Dataset excerpt START
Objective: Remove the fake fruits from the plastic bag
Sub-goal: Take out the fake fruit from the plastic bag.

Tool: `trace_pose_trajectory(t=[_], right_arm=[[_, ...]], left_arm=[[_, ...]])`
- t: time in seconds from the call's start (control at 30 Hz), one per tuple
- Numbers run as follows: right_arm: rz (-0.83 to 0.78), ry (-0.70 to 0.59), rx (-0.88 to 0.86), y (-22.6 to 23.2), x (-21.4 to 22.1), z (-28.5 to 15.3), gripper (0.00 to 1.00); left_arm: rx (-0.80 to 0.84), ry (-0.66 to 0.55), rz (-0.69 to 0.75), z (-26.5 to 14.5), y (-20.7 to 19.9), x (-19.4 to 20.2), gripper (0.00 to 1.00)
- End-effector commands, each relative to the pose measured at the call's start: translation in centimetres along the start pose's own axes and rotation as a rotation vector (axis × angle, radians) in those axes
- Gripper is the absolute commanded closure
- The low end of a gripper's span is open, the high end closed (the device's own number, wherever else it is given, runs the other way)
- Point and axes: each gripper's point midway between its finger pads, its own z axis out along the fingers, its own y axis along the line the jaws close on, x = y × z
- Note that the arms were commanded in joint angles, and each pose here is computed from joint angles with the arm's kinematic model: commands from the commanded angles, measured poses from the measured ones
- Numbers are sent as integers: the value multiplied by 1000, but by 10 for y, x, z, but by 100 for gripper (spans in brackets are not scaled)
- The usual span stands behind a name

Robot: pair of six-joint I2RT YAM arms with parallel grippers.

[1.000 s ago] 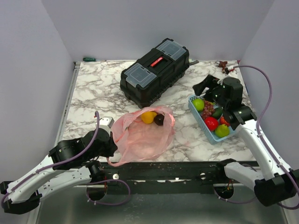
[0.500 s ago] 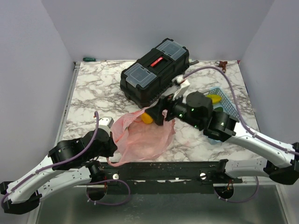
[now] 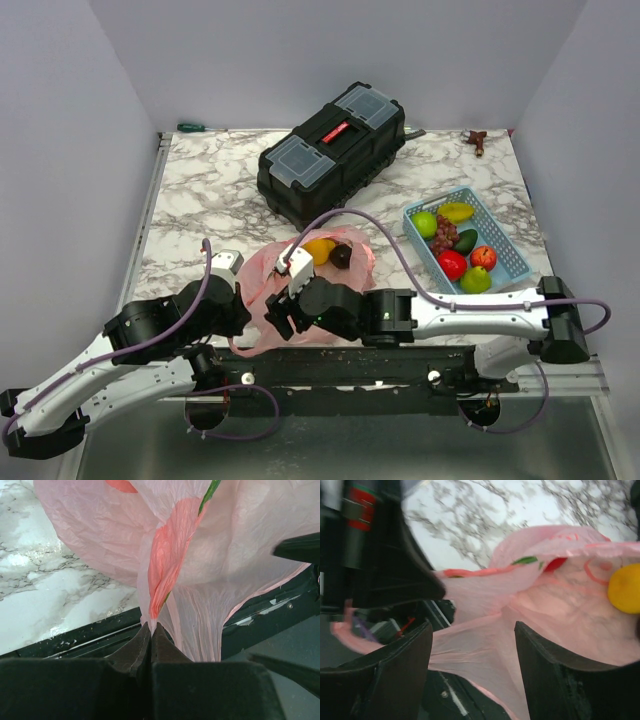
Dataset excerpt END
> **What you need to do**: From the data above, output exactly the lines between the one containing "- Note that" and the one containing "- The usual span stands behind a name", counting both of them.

> **Answer section**:
- Note that the arms were commanded in joint angles, and each pose here is computed from joint angles with the arm's kinematic model: commands from the commanded angles, measured poses from the measured ones
- Numbers are sent as integers: the value multiplied by 1000, but by 10 for y, x, z, but by 100 for gripper (spans in brackets are not scaled)
- The usual span stands behind a name

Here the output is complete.